Search code examples
htmlxpathscrapyhtml-content-extraction

HTML XPath: Extracting text mixed in with multiple level and complex tags?


related questions before:

HTML XPath: Extracting text mixed in with multiple tags?

HTML XPath: Selectively avoiding tags when extracting text

//sorry for my poor English

I'm a beginner of writing web crawler, I'm trying to extract main content from a web pages(in Chinese) by xpath(though I have learned that there are algorithms both taditional and machine learning ways to extracting web main content) ,and I'm a very beginner at writing xpath rules.

I'm in faced with a web page that contains text mixed in complex tags,I summarize it as follows,where character(e.g. A,A2) means text only,'...' means more tags even nested without text.I want to get "AA2BB2CDEFGHIJKLMNOP"

...
<div id="artibody" class="art_context">
    <div align="center">...</div>
    <div align="center"><font>A</font>A2</div>
    <div align="left"><br><br><strong>B</strong>B2</div>
    <div align="left">
        <p>C<a>D</a>E</p>
        <p>F<a>G</a>H<a>I</a>J</p>K
    </div>
    <div align="center">...</div>
    <div align="center"><font>L</font></div>
    <p>M</p><!--M contains only text luckly-->
    <p>N</p>
    <p>O</p>
    <p>P<span>...</span><div class="shareBox">...</div>
    </p>
    <span id="arctTailMark"></span>
    <script>
        var page_navigation = document.getElementById('page_navigation');
        ...
    </script>
    <div style="padding:10px 0 30px 0">...</div>
</div>

Thanks for previous questions, I write a rule

'string(//div[@class=\"art_context\"])'

I get all content in plain text I want without tags ,but the js code in <script> is extracted as well.I tried the following,but it seems not helpful.There are still js codes in it .

'string(//div[@class=\"art_context\" and not(self::script)])'

The following one get "\r\n" only.

'//div[@class=\"art_context\" and not(self::script)]/text()'

Here are my questions:

1.How to write the xpath rule to meet my need : extracting content in div[@id="artibody"] except codes in <script>

2.Is the rule for question1 simple and powerful? Maybe I will meet more pages with a div[@id="artibody"] but the descendant nodes are quite different.

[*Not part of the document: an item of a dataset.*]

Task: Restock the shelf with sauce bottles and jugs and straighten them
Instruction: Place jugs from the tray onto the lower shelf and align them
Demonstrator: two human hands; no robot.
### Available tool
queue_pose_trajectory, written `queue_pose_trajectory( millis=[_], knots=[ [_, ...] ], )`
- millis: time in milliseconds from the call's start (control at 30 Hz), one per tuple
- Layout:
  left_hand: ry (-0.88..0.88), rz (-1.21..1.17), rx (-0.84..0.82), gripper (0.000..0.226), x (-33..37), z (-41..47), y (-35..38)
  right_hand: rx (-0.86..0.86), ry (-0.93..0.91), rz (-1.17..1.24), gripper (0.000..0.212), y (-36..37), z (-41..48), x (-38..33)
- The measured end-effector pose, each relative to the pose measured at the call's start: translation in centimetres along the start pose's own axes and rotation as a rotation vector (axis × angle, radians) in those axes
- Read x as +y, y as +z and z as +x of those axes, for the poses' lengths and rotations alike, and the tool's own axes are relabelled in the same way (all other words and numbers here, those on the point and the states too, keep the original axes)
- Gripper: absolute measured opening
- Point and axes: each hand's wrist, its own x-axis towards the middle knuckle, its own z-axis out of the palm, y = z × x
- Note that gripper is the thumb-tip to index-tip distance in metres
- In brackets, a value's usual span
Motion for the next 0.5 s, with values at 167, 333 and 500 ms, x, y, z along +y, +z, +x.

3.Any further suggestions on my task? Extracting web content from one website,but the main content lays in <div> with different id,class,and descendant node structure. I run the spider on my laptop(Intel corei5 3225,8G RAM) while using machine learning algorithms may decrease the crawl speed significantly.At the same time writing many xpath rule seems bothering.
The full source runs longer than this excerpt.